WHAT NEEDS TO BE DONE
If a line contains "180L168 142L66 127L36", it is the last one to write out; begin with the first line of the records and copy each exactly.

----------

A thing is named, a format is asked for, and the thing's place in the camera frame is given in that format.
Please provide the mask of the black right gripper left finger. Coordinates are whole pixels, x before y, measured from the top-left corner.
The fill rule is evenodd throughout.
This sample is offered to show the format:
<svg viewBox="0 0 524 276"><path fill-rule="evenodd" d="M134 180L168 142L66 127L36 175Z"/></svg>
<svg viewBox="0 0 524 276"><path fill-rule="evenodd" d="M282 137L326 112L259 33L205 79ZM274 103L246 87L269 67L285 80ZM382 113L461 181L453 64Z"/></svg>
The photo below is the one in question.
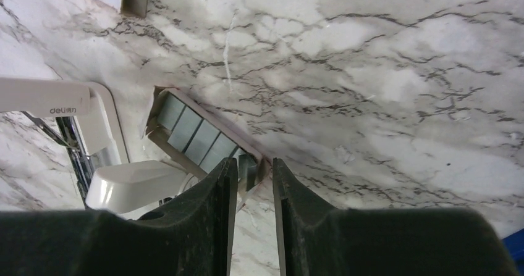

----------

SOLUTION BELOW
A thing is named, a format is asked for, and the thing's place in the camera frame is given in that format.
Please provide the mask of the black right gripper left finger. Coordinates are whole pixels, x before y, measured from the top-left corner.
The fill rule is evenodd throughout.
This sample is offered to show the format:
<svg viewBox="0 0 524 276"><path fill-rule="evenodd" d="M134 180L168 142L66 127L36 175Z"/></svg>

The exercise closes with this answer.